Terminada a digressão com o nosso guia com toques de atrasado mental (mesmo), foi tempo de encontrar táxi para fazer a corrida até Volubis, ali mesmo a 4 km, que noutro cenário seriam ultrapassados a pé, mas não hoje, não aqui, não com pouco tempo e quase quarenta graus. E então ainda tentámos esperar, vendo se apareciam mais turistas com quem partilhar a viatura e a respectiva despesa. Mas nada. Nem se previa solução, porque à parte de um pequeno grupo, pareciamos ser os únicos estrangeiros em toda a cidade. E assim lá fomos, sustentando toda a despesa, que de resto não era muita.

Volubis não tem muita história. Encontrei pouca informação sobre a cidade romana que outrora aqui ferfilhava de vida, e a sua visita foi mágica mas despida de episódios narráveis. Algumas pessoas aconselham gastar duas horas a explorar os cantos, mas nós com metade do tempo sentimo-nos realizados. Alguns dos mosaicos encontram-se em excelente estado de conservação sendo, juntamente com o imponente fórum, as jóias da coroa de Volubis. Para regressar, uma pequena disputa sobre o preço do transporte. Se calhar o esperto viu-nos ali, com aparente ar de cordeiros desprotegidos, quatro quilometros distantes da localidade, e tentou a sorte. Mas acabou por aceitar o preço justo, o mesmissimo que haviamos pago na ida.

Pelas 17:00 Moulay Idriss fervilha de vida. A praça central é um caos, com toda a gente a querer entrar e sair da cidade ao mesmo tempo. Nas ruas em redor o mercado está cheio. Aceitamos o convite para entrar num dos restaurantes e é sob um poster do Cristiano Ronaldo que nos deliciamos com uns bolinhos de carne maravilhosamente cozinhados.

Mais tarde, já no pequeno hotel, duche tomado, subimos para o restaurante do terceiro andar. Um espaço interessantissimo, com traços locais, mas sem ser artificialmente faustoso. Vamos encomendando uns petiscos… um batido de amêndoas… umas tigelas de Harira – sopa marroquina à base de tomate mas com muito mais que se lhe diga – e ainda umas sobremesas.

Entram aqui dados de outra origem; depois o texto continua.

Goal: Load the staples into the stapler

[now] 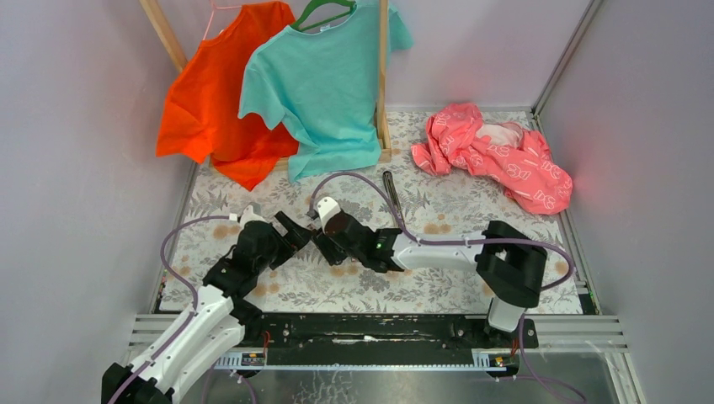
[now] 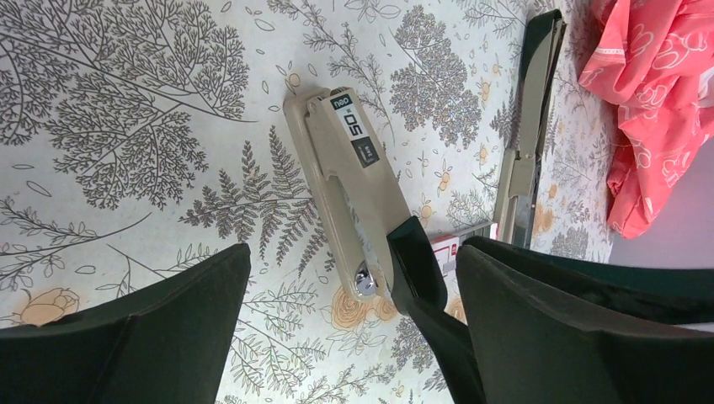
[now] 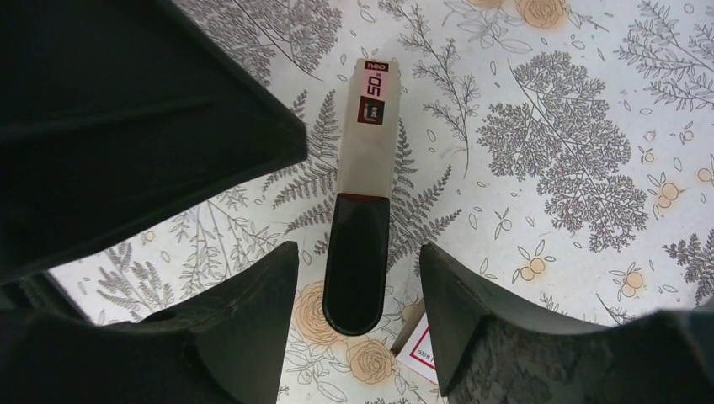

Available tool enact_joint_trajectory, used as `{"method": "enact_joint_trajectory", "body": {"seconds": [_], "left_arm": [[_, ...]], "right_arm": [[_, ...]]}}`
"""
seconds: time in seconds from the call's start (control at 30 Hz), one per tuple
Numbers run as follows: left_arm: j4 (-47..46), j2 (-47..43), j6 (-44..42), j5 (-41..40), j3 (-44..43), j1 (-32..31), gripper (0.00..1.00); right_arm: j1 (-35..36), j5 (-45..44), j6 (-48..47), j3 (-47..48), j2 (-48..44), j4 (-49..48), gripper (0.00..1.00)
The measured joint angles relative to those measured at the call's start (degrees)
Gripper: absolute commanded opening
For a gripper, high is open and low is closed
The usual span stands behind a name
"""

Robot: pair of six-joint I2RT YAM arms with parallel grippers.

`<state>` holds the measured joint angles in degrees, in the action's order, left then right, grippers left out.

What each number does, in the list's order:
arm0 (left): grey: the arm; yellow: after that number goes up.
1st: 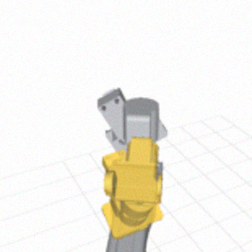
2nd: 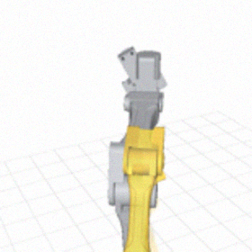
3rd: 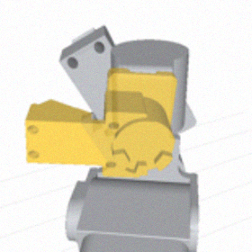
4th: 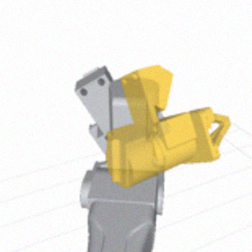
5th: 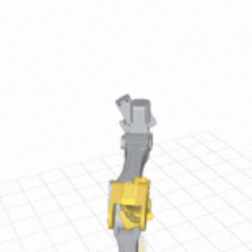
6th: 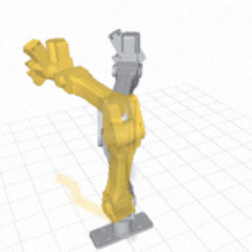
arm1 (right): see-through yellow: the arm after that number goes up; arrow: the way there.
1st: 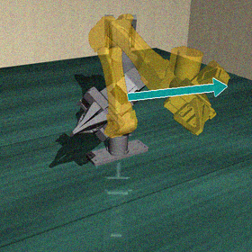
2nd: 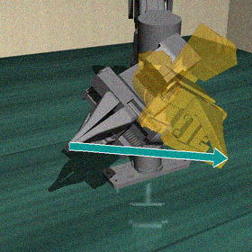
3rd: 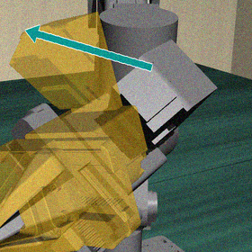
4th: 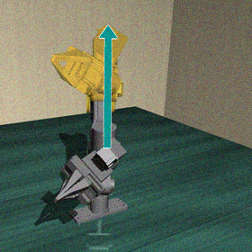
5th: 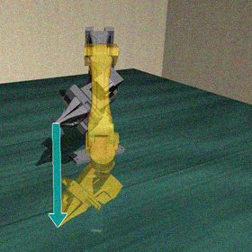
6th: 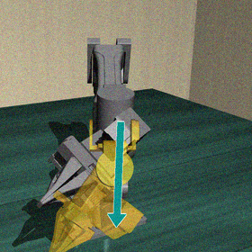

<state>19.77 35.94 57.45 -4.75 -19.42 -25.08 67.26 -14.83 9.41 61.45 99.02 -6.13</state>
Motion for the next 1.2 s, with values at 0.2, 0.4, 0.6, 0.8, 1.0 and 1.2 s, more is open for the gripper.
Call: {"method": "enact_joint_trajectory", "body": {"seconds": [0.2, 0.4, 0.6, 0.8, 1.0, 1.2], "left_arm": [[3.3, -0.9, -0.9, -0.5, -0.8, 0.0, 1.00], [4.5, -0.9, -1.3, -0.7, -0.8, 0.0, 1.00], [4.5, -0.9, -1.5, -0.7, -0.9, 0.0, 1.00], [4.6, -0.8, -1.6, -0.7, -1.3, 0.0, 1.00], [5.1, -1.0, -1.6, -1.0, -1.3, 0.0, 1.00], [7.0, -1.6, -1.6, -2.1, -1.3, 0.0, 1.00]], "right_arm": [[0.0, -1.2, 0.3, 3.1, 4.4, 5.0, 0.52], [0.0, -1.2, 0.8, 3.6, 6.8, 7.3, 0.26], [0.0, -1.2, 0.9, 3.9, 7.5, 6.5, 0.20], [0.0, -1.2, 1.3, 4.4, 10.4, 2.6, 0.16], [0.0, -1.2, 2.0, 5.1, 12.3, 0.0, 0.14], [0.0, -1.7, 2.6, 7.6, 14.8, -0.7, 0.14]]}}
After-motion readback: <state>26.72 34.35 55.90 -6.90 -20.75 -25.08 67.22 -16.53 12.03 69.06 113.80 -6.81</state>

Uma palavra de agrado para o estabelecimento Diyar Timnay: por 12 Eur por pessoa, um quarto com casa de banho, ar condicionado, TV satélite, frigorífico, Wi-Fi, um restaurante recomendável, e, claro, pequeno almoço incluido. A localização não poderia ser melhor… numa rua das traseiras da praça principal oferece toda a centralidade sem ser ruidoso, e a vista da sala de estar e de refeições é das melhores que se pode ter na cidade. Isto sem falar da simpatia de toda a gente, sempre procurando agradar e precavendo problemas que não chegam nunca. Para terminar, uma história engraçada: o website de bookings que usámos para a reserva tinha as coordenadas erradas para o hotel… saídos do táxi tinha a indicação no GPS de 600 m de distância… e estava eu a ver isto e a começar a andar quando somos interpelados por um homem que nos tenta vender uma estadia… eu vou dizendo que não, que já temos hotel marcado… ele pergunta qual, e eu, com alguma irritação, acabo por lhe dar o nome… ora e não é que ele era o dono do estabelecimento… e sabia o nosso nome de cor, porque, claro, estava à espera da nossa chegada… e assim sucedeu um pequeno milagre… não fosse a abordagem comercial, teriamos ido a nenhures e encontrado nada. Assim, ficámos logo acomodados, e bem acomodados!